First, third-party content, including iframes, have never been able to set cookies under default settings in Safari unless they have “seeded” their cookie jar as first party.

Second, your iframe *cannot* prompt the user for storage access unless it has received user interaction as first party the last 30 days of Safari use. Some websites load resources from in the order of a hundred different third-parties. If they were all allowed to prompt the user for storage access, we’d likely end up with an unusable web.

The intention of the Storage Access API is to allow for authenticated embeds. This means the user has already logged in to the website as first party and now the embedded content needs access to the authentication state.

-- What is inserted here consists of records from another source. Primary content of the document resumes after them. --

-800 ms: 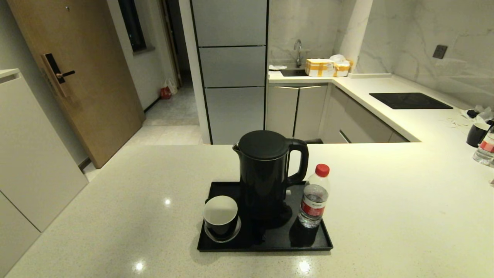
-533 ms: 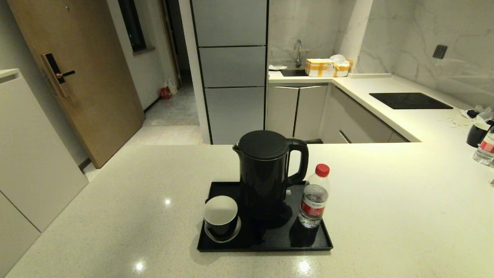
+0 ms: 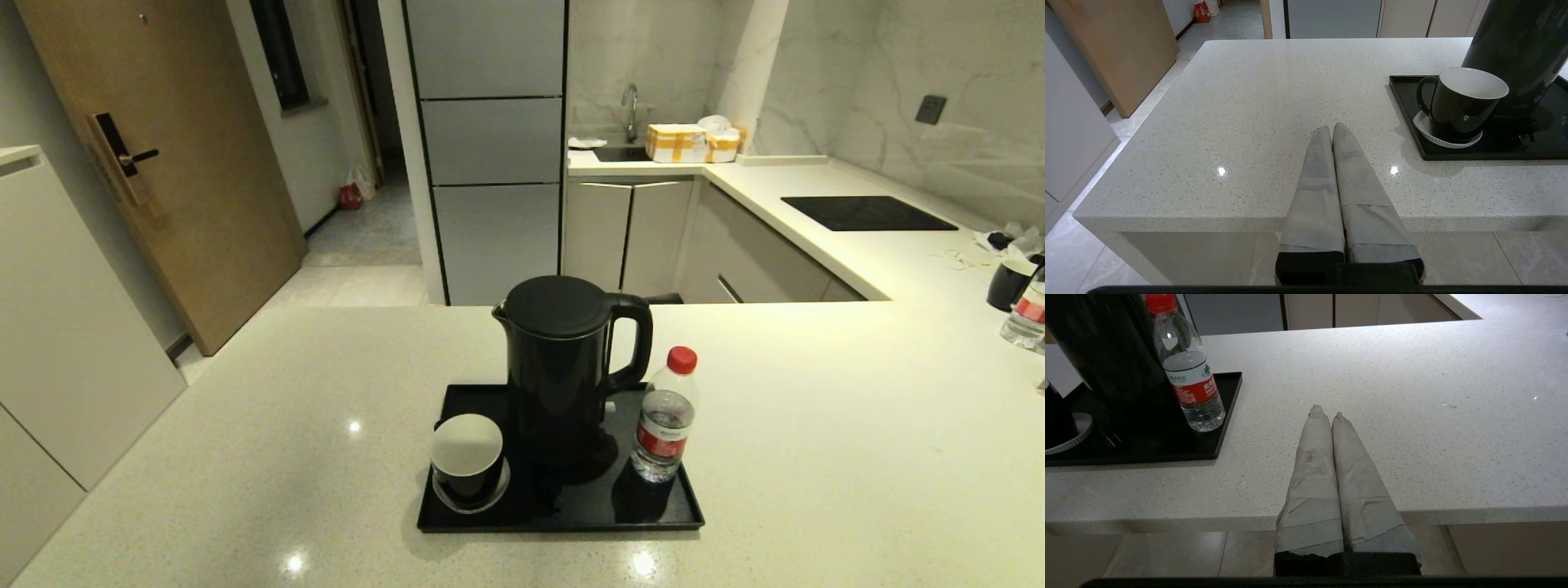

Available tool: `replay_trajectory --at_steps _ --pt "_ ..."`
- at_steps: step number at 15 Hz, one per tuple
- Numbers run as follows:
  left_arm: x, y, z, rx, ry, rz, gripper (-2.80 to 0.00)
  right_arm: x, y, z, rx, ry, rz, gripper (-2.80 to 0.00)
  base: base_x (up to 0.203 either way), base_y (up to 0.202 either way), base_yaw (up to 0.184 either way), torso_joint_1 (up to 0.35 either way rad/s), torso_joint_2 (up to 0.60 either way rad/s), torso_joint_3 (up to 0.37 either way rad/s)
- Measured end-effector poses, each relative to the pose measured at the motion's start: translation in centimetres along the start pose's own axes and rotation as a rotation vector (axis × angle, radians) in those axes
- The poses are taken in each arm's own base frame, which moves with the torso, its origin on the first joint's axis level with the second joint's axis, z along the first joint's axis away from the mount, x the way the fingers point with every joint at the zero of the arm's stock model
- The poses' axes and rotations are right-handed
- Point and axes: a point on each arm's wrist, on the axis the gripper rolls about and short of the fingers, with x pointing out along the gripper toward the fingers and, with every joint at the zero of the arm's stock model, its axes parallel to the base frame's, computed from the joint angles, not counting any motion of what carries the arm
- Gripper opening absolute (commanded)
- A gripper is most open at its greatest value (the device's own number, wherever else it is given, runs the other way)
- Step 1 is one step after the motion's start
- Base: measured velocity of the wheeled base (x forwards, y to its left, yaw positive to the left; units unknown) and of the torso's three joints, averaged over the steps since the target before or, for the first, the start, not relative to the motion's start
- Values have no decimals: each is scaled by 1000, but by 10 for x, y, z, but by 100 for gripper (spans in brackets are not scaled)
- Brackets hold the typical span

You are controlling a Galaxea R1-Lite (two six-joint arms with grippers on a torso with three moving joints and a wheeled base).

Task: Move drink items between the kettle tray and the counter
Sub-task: Pick up the tea cup

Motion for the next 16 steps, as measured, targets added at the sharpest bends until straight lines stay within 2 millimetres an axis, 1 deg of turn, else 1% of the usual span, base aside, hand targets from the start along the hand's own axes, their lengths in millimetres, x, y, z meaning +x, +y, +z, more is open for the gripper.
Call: replay_trajectory --at_steps 16 --pt "0 0 0 2 0 1 -280 0 0 0 2 1 1 -280 0 0 0 0 0 0"
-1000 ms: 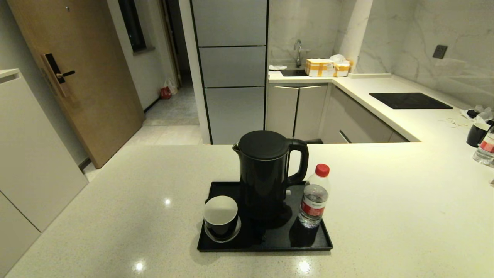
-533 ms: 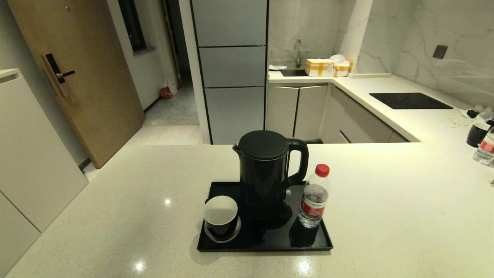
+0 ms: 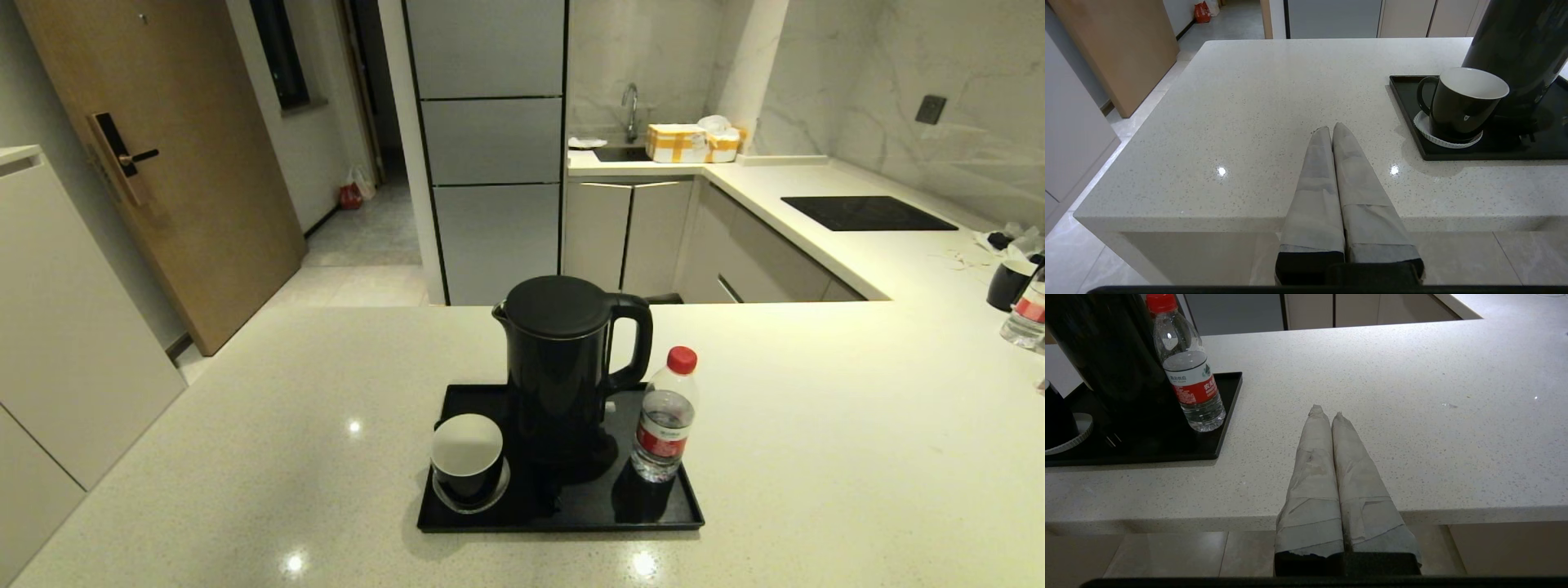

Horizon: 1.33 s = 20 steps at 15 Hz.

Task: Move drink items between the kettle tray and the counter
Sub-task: Pick up the tea cup

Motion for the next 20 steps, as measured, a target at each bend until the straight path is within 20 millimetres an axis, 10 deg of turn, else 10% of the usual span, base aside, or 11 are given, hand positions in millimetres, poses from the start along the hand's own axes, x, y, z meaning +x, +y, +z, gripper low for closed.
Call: replay_trajectory --at_steps 5,12,20 --pt "-4 0 17 17 11 2 -280 0 0 0 -3 -2 -2 -280 0 0 0 0 0 0" --pt "27 -1 128 -15 324 -105 -280 0 0 0 -3 -2 -1 -280 0 0 0 0 0 0" --pt "131 -17 74 133 742 -677 -280 0 0 0 -4 -2 -2 -280 0 0 0 0 0 0"
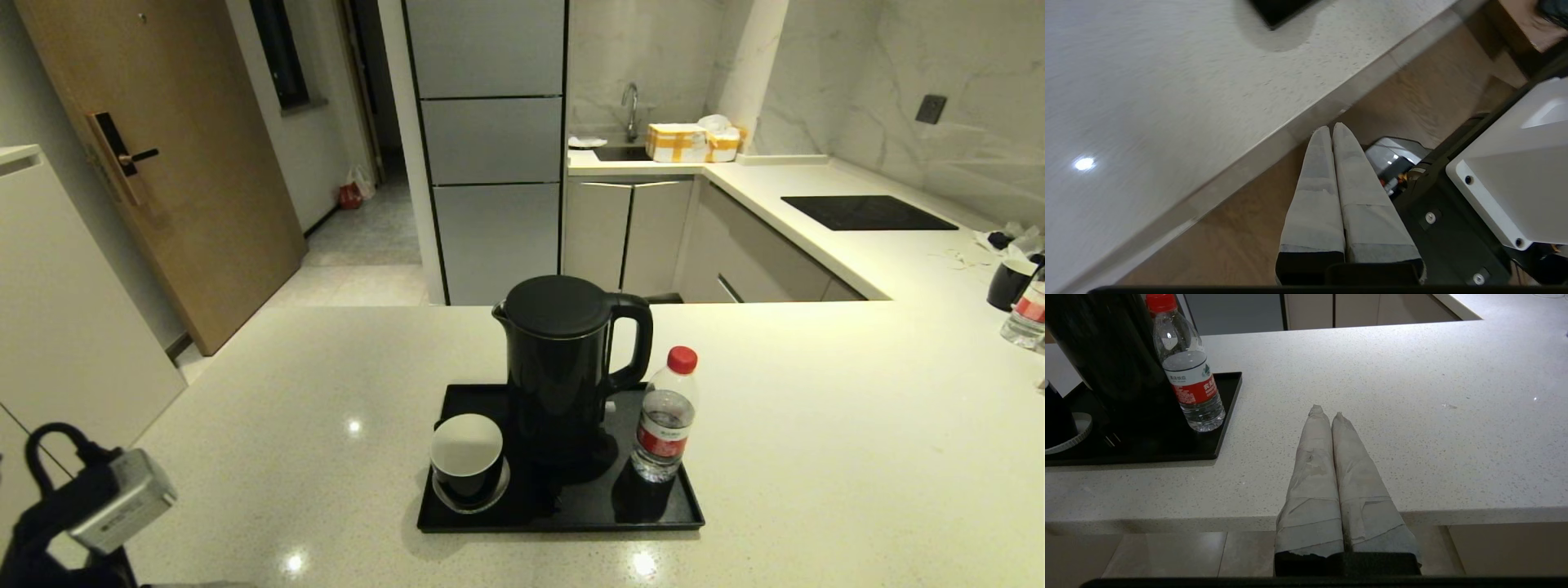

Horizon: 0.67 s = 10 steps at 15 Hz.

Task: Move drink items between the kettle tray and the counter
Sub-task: Pick up the tea cup

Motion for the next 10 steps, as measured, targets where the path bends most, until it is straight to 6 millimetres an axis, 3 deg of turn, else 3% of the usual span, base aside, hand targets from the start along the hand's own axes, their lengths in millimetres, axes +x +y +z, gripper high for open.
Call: replay_trajectory --at_steps 5,10 --pt "70 12 -4 121 -56 -110 -280 0 0 0 1 0 0 -280 0 0 0 0 0 0" --pt "131 7 -2 182 -153 -37 -280 0 0 0 1 0 0 -280 0 0 0 0 0 0"
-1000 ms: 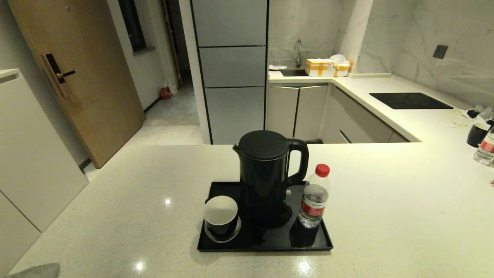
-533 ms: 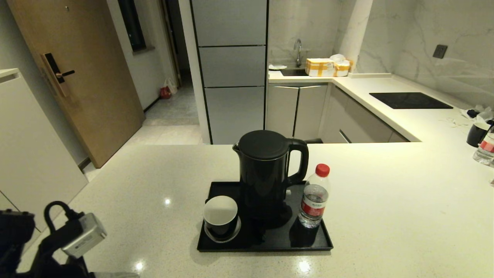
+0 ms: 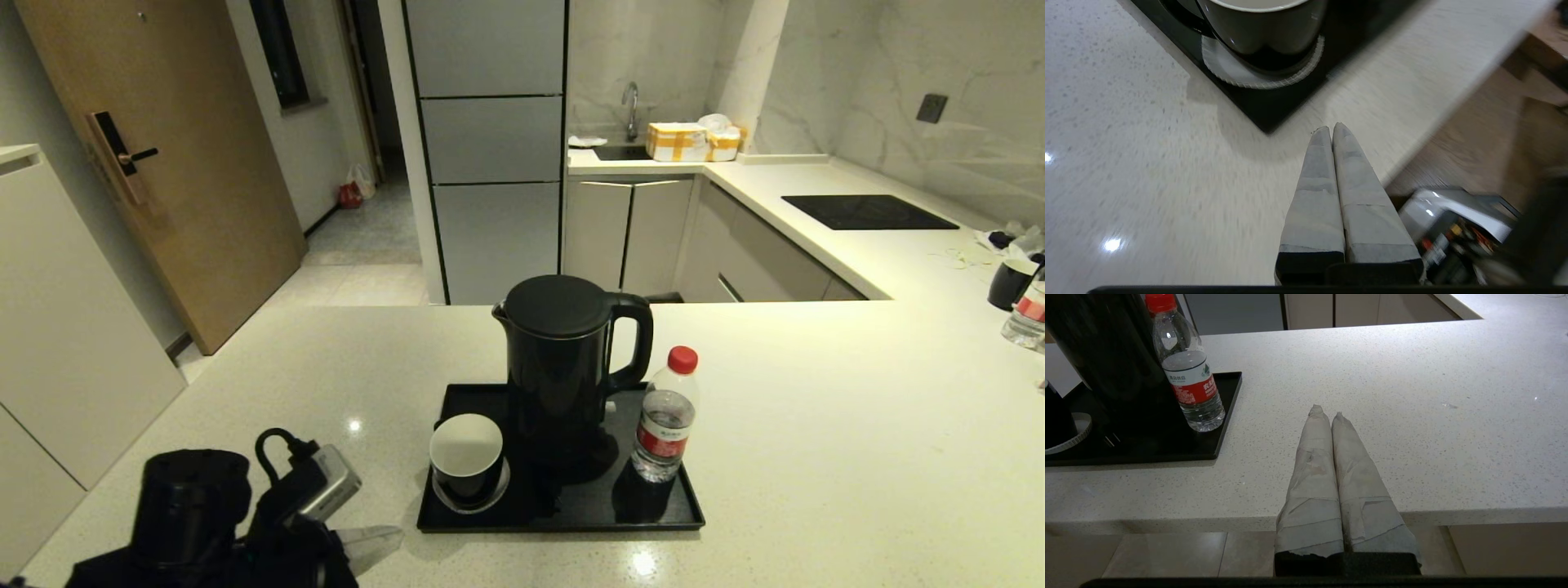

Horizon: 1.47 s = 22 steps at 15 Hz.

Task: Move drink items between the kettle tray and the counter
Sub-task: Pick up the tea cup

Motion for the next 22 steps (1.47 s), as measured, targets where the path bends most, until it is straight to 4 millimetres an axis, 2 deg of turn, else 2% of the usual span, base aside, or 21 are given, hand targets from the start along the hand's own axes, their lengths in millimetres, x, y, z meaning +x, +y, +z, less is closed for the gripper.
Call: replay_trajectory --at_steps 3,6,9,12,13,15,22 --pt "43 -8 -11 -12 2 100 -280 0 0 0 0 0 0 -280 0 0 0 0 0 0" --pt "71 -18 -9 -90 -67 186 -280 0 0 0 0 0 0 -280 0 0 0 0 0 0" --pt "81 -20 -11 -100 -59 221 -280 0 0 0 0 0 0 -280 0 0 0 0 0 0" --pt "81 -26 -14 -107 -44 253 -280 0 0 0 0 0 0 -280 0 0 0 0 0 0" --pt "78 -30 -17 -107 -26 248 0 0 0 0 0 0 0 -280 0 0 0 0 0 0" --pt "71 -36 -23 -100 13 249 0 0 0 0 0 0 0 -280 0 0 0 0 0 0" --pt "66 -38 -20 -106 -5 286 0 0 0 0 -1 0 0 -280 0 0 0 0 0 0"
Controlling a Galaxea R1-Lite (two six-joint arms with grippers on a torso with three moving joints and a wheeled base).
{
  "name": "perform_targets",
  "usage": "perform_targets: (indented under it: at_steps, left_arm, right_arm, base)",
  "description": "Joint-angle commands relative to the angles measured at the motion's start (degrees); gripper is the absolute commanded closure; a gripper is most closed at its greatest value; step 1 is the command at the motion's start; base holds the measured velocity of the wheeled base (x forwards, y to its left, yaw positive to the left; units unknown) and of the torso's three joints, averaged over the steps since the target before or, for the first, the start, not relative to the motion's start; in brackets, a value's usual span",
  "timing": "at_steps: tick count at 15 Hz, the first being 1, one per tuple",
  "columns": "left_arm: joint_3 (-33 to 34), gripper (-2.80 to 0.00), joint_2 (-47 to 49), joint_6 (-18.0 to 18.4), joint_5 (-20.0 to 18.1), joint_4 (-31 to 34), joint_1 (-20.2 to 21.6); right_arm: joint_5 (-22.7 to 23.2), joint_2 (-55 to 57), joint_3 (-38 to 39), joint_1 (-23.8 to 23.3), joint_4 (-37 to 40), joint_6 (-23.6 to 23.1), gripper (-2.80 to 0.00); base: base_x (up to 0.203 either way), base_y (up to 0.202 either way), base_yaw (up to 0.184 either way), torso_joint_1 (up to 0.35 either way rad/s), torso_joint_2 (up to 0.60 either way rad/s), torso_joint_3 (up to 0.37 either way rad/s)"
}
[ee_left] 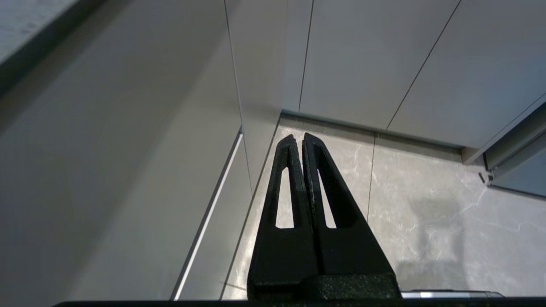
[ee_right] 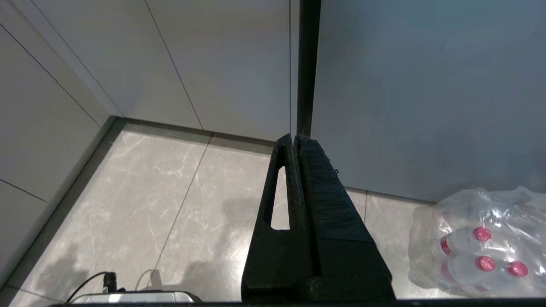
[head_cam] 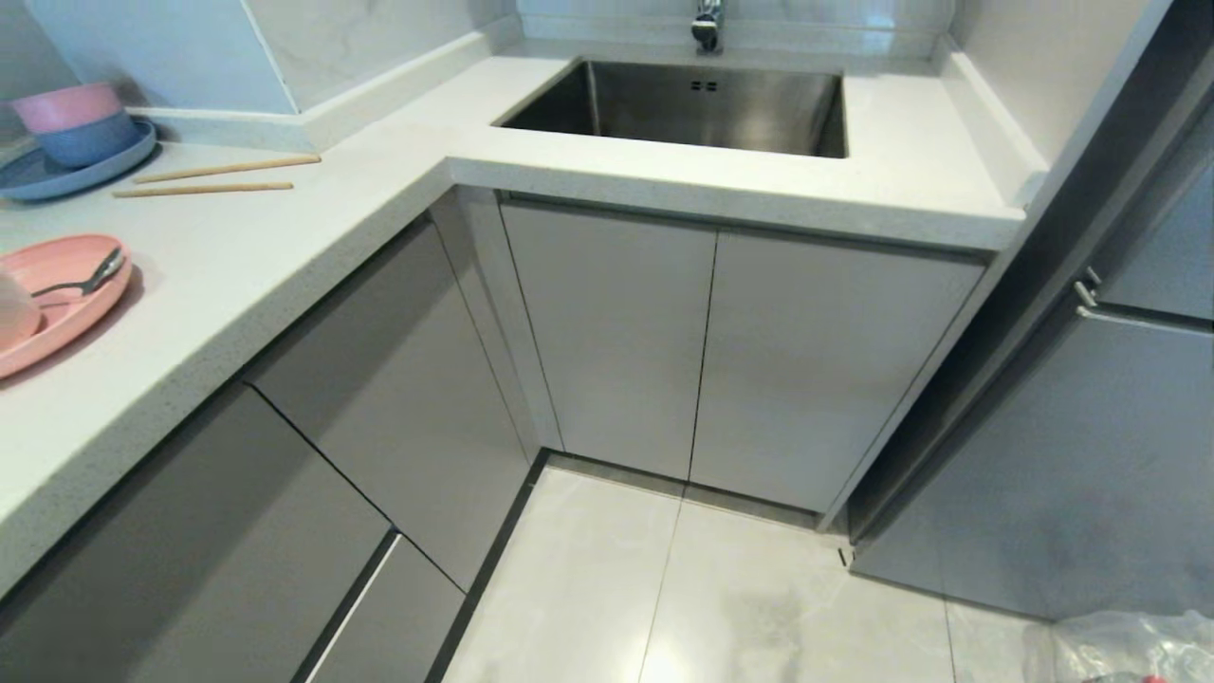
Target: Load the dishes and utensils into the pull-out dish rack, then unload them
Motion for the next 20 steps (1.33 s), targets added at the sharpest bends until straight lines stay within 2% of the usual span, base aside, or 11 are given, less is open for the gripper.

> I also wanted to bring up something we found during testing. Described below:
> 
> We created a parent page that contained an iframe with a different domain.
> We had JS on the iframed child page that would attempt to set a cookie on
> the document. It was being blocked as expected. We introduced storage access
> which then prompted the user to accept/deny. We clicked deny. We cleared all
> cookies/browser history, and started from scratch. We attempted to visit the
> parent page again and every request for storage access was immediately
> blocked until we visited the child page in a first party context. Is that
> expected? It seems like it might be a poor user experience especially if the
> user accidentally clicked deny.

Clearing browsing history clears cookies and the browsers “memory” of which sites the user has interacted with. This means 1) the user cannot be logged in to the embedee and needs to go to that website and log in, and 2) the requirement to have interacted with the embedee as first party website is no longer fulfilled and thus it cannot request storage access.

If the user accidentally clicks deny, they can just try again. The iframe gets two tries as it’s currently implemented. This may change because there are bad actors already misusing the API to pressure users to grant access. All of that is being discussed in the standards GitHub repository since it’s a cross-browser concern.